For the listing below, output exactly the lines from the line with "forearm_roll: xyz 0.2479" up to and including the line with "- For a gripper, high", and no other lines.

## Records to use:

#####

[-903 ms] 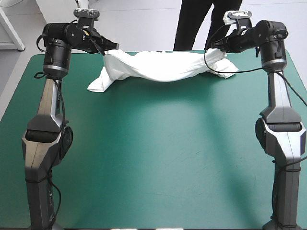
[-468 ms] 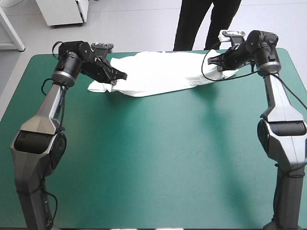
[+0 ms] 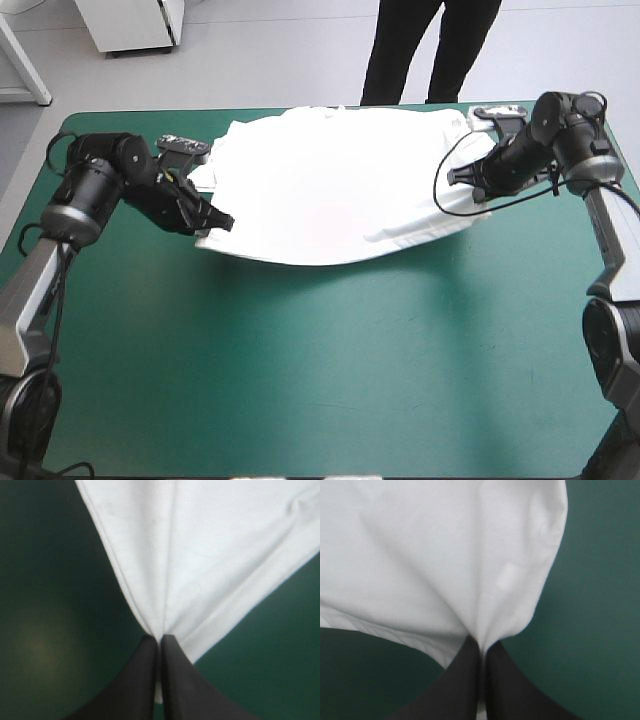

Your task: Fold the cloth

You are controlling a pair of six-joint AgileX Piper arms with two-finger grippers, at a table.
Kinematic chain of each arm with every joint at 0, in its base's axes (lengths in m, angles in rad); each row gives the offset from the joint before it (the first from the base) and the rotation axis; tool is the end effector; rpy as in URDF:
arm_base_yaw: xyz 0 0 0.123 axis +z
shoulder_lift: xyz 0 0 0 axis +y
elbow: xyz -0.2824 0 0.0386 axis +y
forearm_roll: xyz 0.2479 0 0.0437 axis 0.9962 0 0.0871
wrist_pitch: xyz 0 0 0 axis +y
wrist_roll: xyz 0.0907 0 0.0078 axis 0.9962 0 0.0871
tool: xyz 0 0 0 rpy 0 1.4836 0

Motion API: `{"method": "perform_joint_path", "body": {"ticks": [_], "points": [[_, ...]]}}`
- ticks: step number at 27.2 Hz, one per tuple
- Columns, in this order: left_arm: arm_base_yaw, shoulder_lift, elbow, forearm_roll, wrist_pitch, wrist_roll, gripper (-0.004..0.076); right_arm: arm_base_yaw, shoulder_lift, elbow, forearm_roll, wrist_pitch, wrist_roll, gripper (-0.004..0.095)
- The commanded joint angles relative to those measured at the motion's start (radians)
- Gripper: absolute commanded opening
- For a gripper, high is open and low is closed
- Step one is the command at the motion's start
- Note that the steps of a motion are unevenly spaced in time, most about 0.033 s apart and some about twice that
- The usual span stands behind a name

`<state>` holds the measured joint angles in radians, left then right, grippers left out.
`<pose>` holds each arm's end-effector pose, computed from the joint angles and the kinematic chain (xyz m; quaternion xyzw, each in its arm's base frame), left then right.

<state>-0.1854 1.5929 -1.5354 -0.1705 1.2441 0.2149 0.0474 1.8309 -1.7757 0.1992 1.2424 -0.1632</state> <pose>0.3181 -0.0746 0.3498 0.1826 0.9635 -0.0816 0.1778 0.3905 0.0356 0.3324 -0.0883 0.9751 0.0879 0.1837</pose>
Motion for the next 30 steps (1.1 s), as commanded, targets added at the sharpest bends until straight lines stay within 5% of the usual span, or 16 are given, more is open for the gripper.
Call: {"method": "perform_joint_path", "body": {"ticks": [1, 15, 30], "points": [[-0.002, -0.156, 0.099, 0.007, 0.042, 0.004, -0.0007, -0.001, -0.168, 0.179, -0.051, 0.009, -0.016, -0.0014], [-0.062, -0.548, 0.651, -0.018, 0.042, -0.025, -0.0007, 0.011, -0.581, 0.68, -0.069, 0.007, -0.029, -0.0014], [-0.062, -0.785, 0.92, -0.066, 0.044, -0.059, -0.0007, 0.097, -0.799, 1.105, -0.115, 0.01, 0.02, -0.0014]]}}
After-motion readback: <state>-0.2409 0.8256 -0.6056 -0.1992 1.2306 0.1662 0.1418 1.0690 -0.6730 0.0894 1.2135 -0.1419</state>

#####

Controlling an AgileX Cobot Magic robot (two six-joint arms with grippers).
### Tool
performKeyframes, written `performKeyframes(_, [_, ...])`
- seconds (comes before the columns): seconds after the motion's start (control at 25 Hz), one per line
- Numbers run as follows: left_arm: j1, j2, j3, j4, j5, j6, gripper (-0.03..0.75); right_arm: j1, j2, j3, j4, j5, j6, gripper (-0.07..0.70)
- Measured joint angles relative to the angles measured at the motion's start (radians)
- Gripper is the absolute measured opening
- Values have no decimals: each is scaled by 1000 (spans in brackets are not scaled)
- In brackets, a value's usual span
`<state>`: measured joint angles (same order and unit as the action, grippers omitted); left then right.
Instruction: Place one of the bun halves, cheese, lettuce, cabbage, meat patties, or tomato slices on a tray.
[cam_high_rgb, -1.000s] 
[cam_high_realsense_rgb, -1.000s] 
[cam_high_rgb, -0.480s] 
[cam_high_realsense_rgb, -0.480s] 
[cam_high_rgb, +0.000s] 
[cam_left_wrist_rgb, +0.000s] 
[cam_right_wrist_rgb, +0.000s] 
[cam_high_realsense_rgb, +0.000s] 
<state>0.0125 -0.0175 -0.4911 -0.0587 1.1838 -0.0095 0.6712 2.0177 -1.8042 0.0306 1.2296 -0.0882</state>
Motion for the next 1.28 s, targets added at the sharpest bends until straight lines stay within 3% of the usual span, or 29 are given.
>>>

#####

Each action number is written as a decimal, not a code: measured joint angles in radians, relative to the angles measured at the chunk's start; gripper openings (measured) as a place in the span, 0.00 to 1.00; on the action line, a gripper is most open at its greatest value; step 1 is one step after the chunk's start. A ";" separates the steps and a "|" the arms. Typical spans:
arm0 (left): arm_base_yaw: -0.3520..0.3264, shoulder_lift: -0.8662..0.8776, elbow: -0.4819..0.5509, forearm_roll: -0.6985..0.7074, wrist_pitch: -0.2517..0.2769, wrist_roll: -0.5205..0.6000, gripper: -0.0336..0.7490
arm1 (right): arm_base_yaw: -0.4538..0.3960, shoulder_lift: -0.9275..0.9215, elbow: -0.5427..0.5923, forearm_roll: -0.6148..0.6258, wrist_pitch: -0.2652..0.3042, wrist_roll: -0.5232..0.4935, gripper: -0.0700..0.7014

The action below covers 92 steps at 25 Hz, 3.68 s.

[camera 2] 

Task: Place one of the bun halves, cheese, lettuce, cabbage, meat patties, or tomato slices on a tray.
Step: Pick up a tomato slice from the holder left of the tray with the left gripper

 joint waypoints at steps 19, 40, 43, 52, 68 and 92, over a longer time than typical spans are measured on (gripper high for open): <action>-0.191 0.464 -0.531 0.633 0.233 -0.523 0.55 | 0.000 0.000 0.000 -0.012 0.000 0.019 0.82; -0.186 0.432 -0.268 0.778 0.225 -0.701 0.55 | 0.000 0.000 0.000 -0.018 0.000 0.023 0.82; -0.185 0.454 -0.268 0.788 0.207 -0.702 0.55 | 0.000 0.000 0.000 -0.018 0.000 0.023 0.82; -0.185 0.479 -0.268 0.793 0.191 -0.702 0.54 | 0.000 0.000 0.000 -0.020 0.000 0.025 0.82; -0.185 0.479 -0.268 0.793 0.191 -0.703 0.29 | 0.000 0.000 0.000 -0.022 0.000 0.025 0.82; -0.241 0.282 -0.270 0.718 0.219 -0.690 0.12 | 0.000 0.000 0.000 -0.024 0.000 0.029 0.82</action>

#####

## Task answer:
forearm_roll: xyz 0.2479 0 0.0437 axis 0.9962 0 0.0871
wrist_pitch: xyz 0 0 0 axis +y
wrist_roll: xyz 0.0907 0 0.0078 axis 0.9962 0 0.0871
tool: xyz 0 0 0 rpy 0 1.4836 0

Motion API: `{"method": "perform_joint_path", "body": {"ticks": [_], "points": [[_, ...]]}}`
- ticks: step number at 27.2 Hz, one per tuple
- Columns, in this order: left_arm: arm_base_yaw, shoulder_lift, elbow, forearm_roll, wrist_pitch, wrist_roll, gripper (-0.004..0.076); right_arm: arm_base_yaw, shoulder_lift, elbow, forearm_roll, wrist_pitch, wrist_roll, gripper (-0.004..0.095)
- The commanded joint angles relative to those measured at the motion's start (radians)
- Gripper: absolute commanded opening
- For a gripper, high is open and low is closed

No more is needed for this exercise.